The evening of the contest arrived and with it the seating of seasoned, experienced, graceful, prize-winning orators, in comparison with whom I knew I should not and could not under any stretch of the imagination be placed. I wanted to give a speech in public, that was the height to which my expectancy went, but, of course, I had to set before me the prizes that were offered and be prepared for “accidents.” When my turn came and I faced that illimitable sea of white faces, I felt my feet slip from under me while I seemed to float above this conscious world. Then I picked out an interested face in the far, far corner of the church. At him I threw my strident voice, determined to make him hear what I had to say. The result was, in Thropper’s words, “Priddy, it seemed that you placed your pitch on top of the highest mountain in the world, and after that it was a scream, that’s all, old fellow. That was due to inexperience.”

But this failure was atoned for when the judges especially commented on the “careful thought,” “the good English,” and “the excellent form of the written oration” and when they marked me in second place on the literary side of the matter, I felt repaid with my first adventure into public speech. I felt that I had vindicated the struggles I had set before me, through the long years, to go through the school.

Chapter XII. The Personnel of
“The Clamorous Eight” and other
Social Matters. The “Blepoes”
and the “Boulomaies” Invite me
into Fellowship with a Protest from
Jason. Epics and Lyrics of Love.
“Pa” Borden Speaks for the
Benedicts on a Momentous Matter.
How the Magic Tree Lured Some
Unfaithful Ones from their Sworn
Duty

THE routine of that winter’s work was embroidered with many interesting social experiences. For though many of the students were stern in religious doctrine and practise, hearts were youthful and recreation was sought. Thropper belonged to a “Bachelor’s Club,” a facetious group of married and unmarried male students who met every now and then for the avowed purpose of upholding the dignity of bachelordom! Thropper also joined a “Moustache Club,” whose members met and compared lip sprouts and looked forward to the day when they would be sufficiently mature to be called “moustaches.” These two institutions were more satirical than practical; outlets for the humor resident in the students. But the “Clamorous Eight” was a real institution of the noisiest, most untamed spirits of the school, seven of whom were young men and the eighth member a young, gum-chewing, blondish, hobbledehoy girl in the Business department.
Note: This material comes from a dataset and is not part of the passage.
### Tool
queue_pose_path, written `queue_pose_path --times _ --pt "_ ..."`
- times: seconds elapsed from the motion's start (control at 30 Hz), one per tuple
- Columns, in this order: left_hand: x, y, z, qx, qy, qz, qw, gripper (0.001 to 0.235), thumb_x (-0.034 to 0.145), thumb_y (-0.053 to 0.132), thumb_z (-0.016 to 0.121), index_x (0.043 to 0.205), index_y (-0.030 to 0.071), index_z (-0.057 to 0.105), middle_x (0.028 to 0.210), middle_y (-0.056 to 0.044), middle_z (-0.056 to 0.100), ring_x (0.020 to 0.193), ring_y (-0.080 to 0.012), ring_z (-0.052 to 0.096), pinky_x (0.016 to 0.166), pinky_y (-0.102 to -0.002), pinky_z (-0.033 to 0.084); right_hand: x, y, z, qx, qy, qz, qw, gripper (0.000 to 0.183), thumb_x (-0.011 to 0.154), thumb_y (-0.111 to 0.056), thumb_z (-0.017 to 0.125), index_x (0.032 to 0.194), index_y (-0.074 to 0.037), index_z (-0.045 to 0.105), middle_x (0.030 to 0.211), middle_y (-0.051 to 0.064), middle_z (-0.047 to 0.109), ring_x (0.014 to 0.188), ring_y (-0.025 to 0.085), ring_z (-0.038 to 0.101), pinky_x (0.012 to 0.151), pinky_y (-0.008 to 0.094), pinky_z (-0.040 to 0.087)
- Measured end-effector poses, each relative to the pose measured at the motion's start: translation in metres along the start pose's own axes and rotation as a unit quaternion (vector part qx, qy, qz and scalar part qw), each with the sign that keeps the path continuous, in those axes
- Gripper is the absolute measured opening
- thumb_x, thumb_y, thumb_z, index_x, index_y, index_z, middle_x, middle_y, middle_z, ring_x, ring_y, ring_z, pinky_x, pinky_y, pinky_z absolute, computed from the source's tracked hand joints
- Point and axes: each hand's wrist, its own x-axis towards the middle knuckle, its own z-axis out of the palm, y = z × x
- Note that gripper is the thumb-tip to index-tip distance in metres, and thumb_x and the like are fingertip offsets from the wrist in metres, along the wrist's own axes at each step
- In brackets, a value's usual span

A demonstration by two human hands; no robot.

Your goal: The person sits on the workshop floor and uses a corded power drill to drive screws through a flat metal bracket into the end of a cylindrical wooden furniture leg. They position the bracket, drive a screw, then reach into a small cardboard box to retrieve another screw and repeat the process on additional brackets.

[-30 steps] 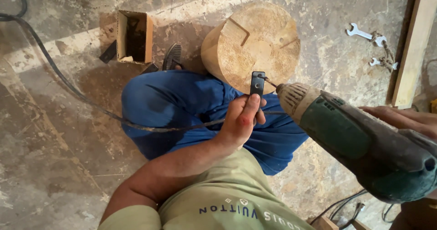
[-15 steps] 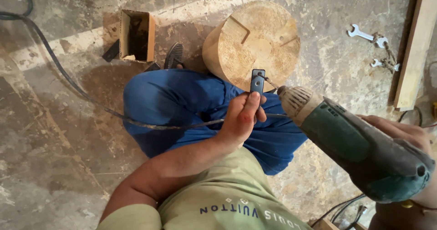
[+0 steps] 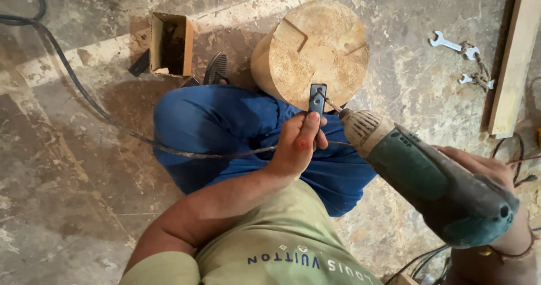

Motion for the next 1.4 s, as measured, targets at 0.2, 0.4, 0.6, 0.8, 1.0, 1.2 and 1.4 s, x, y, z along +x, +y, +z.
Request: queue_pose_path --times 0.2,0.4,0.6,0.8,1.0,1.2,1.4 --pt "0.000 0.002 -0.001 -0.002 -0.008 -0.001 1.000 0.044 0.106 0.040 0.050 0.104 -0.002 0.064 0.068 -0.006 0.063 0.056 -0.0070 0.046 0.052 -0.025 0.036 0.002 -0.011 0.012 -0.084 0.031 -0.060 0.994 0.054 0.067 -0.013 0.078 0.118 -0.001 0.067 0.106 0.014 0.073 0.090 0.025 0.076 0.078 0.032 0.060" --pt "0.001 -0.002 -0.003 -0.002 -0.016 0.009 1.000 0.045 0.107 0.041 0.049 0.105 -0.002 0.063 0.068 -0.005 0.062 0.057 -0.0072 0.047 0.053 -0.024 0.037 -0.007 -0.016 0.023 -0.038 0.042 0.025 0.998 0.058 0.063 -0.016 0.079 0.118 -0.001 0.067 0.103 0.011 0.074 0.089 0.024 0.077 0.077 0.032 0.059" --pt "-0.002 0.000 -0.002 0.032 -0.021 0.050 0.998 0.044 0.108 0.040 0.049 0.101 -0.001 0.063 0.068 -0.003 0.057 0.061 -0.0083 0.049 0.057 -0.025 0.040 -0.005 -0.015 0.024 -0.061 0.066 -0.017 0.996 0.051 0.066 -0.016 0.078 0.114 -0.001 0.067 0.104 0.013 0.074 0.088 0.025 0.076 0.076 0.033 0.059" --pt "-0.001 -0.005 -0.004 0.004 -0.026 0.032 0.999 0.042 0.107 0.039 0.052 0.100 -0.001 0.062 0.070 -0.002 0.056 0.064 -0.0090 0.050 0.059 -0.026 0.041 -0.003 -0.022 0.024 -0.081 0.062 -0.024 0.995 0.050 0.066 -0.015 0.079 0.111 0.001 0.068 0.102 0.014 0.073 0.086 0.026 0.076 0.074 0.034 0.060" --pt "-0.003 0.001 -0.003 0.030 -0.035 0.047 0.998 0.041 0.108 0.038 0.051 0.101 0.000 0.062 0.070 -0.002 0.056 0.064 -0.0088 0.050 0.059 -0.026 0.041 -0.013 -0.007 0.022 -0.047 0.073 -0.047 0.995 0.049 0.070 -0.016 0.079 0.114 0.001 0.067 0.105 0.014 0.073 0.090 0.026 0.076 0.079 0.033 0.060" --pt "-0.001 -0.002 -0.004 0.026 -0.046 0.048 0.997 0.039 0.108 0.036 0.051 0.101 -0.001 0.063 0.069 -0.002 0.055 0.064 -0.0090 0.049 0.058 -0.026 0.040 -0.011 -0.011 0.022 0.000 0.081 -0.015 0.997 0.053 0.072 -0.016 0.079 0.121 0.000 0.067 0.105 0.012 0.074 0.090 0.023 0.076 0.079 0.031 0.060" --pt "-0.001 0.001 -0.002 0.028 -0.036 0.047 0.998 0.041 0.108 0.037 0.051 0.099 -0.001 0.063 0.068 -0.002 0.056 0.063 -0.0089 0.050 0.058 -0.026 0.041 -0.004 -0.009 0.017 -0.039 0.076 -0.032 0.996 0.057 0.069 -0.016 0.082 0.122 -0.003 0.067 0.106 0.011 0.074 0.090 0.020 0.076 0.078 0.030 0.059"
What we knew of the charter of the “Clamorous Eight” was in their shoutings, their numerous practical jokes, their songs, and their rebellions against the University rules. If anything of an unlawful nature occurred, like the throwing of a live rooster into the sleeping room of a sedate female monitor or the placing near the chapel door of a stuffed dummy, suspicion of its own, fluent accord fixed itself first of all on the “Clamorous Eight,” and hung there with tenacity until every member had been through a “Faculty sweat.”

There were two rival literary societies in the University and the students were supposed to be portioned out between them. The “Blepoes” or “The Seers” and the “Boulomaies”—“The Willers” sent their agents after me and made a bid for my membership. These were not secret organizations, for such an institution was considered sinful by the University authorities. Their gatherings were open to the public and each student was supposed to attend the different meetings before deciding which society he would join. Jason, who considered even these literary meetings harmful to the morale of the students, on hearing that I had been asked to join one of them, sought me out and for a long mournful hour tried to make me promise to keep my name off their rolls, “For,” he whined, “they are of the Devil, brother Priddy!”
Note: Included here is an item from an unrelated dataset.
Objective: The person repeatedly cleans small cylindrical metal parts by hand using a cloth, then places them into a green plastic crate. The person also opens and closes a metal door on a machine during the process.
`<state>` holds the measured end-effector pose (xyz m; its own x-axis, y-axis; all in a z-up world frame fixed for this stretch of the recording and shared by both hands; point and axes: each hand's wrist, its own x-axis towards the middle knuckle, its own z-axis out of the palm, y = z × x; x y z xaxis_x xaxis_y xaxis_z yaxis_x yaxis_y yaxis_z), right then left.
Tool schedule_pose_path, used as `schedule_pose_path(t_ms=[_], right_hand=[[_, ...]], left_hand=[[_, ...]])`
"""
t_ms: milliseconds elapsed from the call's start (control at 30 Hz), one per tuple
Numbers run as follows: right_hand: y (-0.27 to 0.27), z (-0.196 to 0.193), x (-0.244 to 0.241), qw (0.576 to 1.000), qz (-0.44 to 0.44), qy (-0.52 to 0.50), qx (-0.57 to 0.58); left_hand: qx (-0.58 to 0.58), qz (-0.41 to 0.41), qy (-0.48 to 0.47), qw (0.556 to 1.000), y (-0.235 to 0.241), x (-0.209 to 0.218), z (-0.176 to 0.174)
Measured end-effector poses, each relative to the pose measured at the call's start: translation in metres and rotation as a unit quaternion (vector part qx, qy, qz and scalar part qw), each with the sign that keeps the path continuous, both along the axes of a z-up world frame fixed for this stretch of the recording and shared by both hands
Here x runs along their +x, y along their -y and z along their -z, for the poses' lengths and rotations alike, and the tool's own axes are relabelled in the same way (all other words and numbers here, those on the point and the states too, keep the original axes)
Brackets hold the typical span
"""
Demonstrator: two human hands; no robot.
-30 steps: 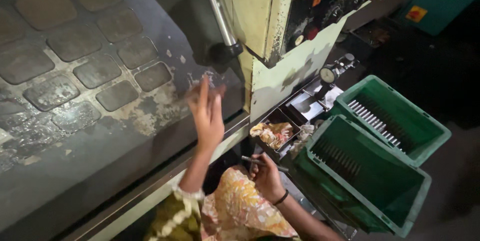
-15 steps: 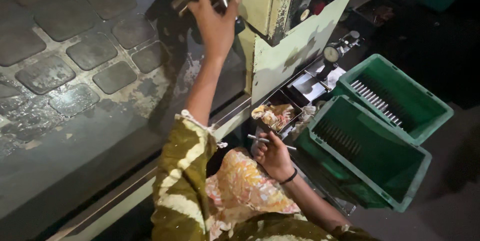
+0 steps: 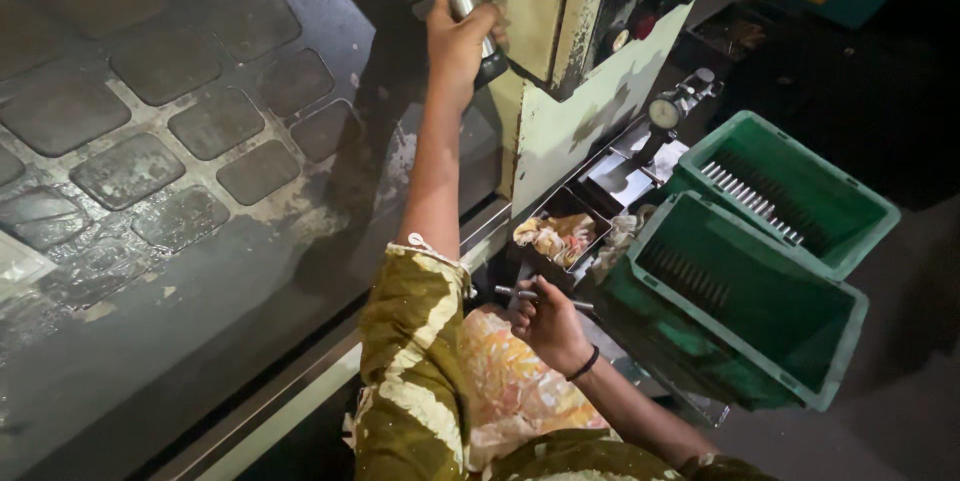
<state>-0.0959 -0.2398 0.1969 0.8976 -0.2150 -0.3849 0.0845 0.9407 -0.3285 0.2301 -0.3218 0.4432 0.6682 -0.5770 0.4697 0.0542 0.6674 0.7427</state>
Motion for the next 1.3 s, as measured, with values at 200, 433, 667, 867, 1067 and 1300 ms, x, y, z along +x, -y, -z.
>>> schedule_pose_path(t_ms=[200,433,667,867,1067,1300], right_hand=[[-0.012,-0.003,0.002,1.0,0.02,-0.014,-0.01],[-0.015,-0.008,0.002,0.999,0.033,-0.034,-0.006],[-0.017,-0.009,-0.001,1.0,0.021,-0.013,-0.005],[-0.012,-0.013,-0.004,1.0,0.009,0.001,0.0],[-0.013,-0.013,-0.007,0.998,0.03,-0.055,-0.015],[-0.013,-0.014,-0.007,0.998,0.038,-0.051,-0.009]], left_hand=[[-0.003,0.041,0.018,0.999,-0.005,0.003,0.005],[0.042,-0.001,0.02,0.999,-0.005,0.003,0.005],[0.04,-0.012,0.032,0.999,-0.006,0.002,0.005],[0.022,0.005,0.019,1.0,-0.004,0.003,0.006],[0.036,-0.014,0.014,0.999,-0.004,0.002,0.007],[0.038,-0.026,0.034,0.998,-0.002,0.002,0.008]])
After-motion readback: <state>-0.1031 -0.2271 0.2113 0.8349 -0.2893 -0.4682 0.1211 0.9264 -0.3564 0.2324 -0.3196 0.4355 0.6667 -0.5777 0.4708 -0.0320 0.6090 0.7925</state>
“What makes you think so?” I demanded.

“They joke in their meetings and tell light things and for every idle word God will hold us accountable!”

“But jokes and light conversation have their places in life, haven’t they?” I persisted.

Jason looked at me with his round, poet’s eyes growing rounder in wonderment.

“Lincoln couldn’t have borne the weight of the Civil War if it had not been for jokes and fun—at times,” I concluded.